Fernando Rodés tiene ya de entrada una ventaja: vive en París y se desayuna cada día con diarios que son referencias internacionales, que su escenario es el mundo. Los que vivimos aquí, aunque Internet nos proporciona una ventana ineludible al nuevo escenario global, estamos sometidos a unos focos informativos más limitados y a veces, permítanme decirlo, un poco paletos. Le ayuda, claro está, su posición profesional que le permite tener una visión de primera mano sobre los mercados que están marcando hoy en día el paso.

¿Crisis, what crisis?

Sus primeras palabras intimidaron. La crisis, dijo, va a peor y parece confirmarse que estamos ante un problema sistémico y no cíclico. El modelo de sociedad de consumo nacido al acabar la II Guerra Mundial está agonizando y de la nueva sociedad que vendrá aún no sabemos nada y sólo podemos esperar que sea mejor. El mundo se desplaza y las diferencias se agravan. La comunicación vuelve a sus orígenes, que tienen más que ver con compartir que con explicar, y se democratiza: los actores son múltiples, las viejas jerarquías se desmoronan y las redes sociales asumen el protagonismo. El éxito vendrá más de la mano de nuestra capacidad de seducir que de los recursos, aunque por supuesto todo ayuda.

Hasta aquí escuché con atención sus palabras y sin nada que objetar. Pero cuando Fernando Rodés empezó a entrar en el terreno del papel que jugarían los medios de comunicación ya no me identifiqué tan completamente con lo que decía. Tal vez las discrepancias eran en realidad más formales que otra cosa, pero no hubo tiempo para aclararlas.

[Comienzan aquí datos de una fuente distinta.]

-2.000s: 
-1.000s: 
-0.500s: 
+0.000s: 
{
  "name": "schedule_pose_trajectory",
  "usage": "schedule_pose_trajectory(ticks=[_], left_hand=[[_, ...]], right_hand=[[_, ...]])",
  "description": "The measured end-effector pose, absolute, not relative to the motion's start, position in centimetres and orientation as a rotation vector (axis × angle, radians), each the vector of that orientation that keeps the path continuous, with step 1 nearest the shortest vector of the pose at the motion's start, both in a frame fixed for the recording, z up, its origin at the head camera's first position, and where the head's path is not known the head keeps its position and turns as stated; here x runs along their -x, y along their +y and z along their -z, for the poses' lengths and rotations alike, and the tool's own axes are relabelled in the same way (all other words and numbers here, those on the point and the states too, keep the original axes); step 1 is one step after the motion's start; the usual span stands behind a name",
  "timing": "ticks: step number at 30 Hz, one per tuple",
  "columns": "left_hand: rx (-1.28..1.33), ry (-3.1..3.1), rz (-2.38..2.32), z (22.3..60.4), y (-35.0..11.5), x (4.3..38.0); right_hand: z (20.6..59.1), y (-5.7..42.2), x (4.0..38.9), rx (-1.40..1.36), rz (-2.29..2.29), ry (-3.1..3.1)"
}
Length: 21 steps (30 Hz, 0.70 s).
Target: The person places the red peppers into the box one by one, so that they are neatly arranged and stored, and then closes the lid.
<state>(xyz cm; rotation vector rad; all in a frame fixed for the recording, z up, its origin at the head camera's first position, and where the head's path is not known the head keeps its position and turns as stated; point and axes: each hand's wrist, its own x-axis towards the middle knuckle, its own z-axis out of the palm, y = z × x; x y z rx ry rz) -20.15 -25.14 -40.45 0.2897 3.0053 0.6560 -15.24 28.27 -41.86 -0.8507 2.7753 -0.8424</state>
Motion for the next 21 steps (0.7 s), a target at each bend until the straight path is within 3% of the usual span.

¿Prensa escrita o prensa impresa?

Existe entre los medios de comunicación impresos –recojo aquí la observación inteligente que me hizo un lector y ya no empleo el término de prensa escrita- la seguridad de que existirán siempre y es posible, pero no escrito en ninguna biblia. Lo único que muestran las estadísticas hasta ahora es una decadencia acusada. Y están convencidos los editores de estos medios de que la credibilidad de la que goza aún hoy el formato papel permanecerá y hará que la categoría “prensa de calidad” perdure.

Es curioso, sin embargo, como aparentemente el propio Rodés puso un ejemplo que entraría en contradicción con esta hipótesis. El del diario británico The Guardian que creó una edición en Internet absolutamente autónoma, que creció en los Estados Unidos tanto o más que en la Gran Bretaña, gracias sobretodo a la calidad de sus reportajes –en Internet- y que acabó tomado la dirección del grupo y tutelando la salvación del modelo impreso.

¿Qué cabe en internet?

Otro de los lugares comunes en los que cayó el CEO de Havas y que crea una cierta irritación es el comentario de que “en Internet hoy cabe todo”, como si no pasara algo parecido en los medios impresos. En todas partes cabe, claro, todo. Lo que ocurre es que el lector es inteligente y discrimina perfectamente el rigor y la profesionalidad de lo zafio y frívolo, sea en Internet o en un periódico que se vende en los kioscos.

Me quedo, de todas maneras, con la visión global de cómo está evolucionando la comunicación en general y la impresión ya generalizada de que en el mundo que viene el éxito de un proyecto editorial va a depender de factores como su capacidad de interacción con sus usuarios, su perfil diferenciado y la calidad de su oferta. Les aseguro que tomé buena nota de todo ello.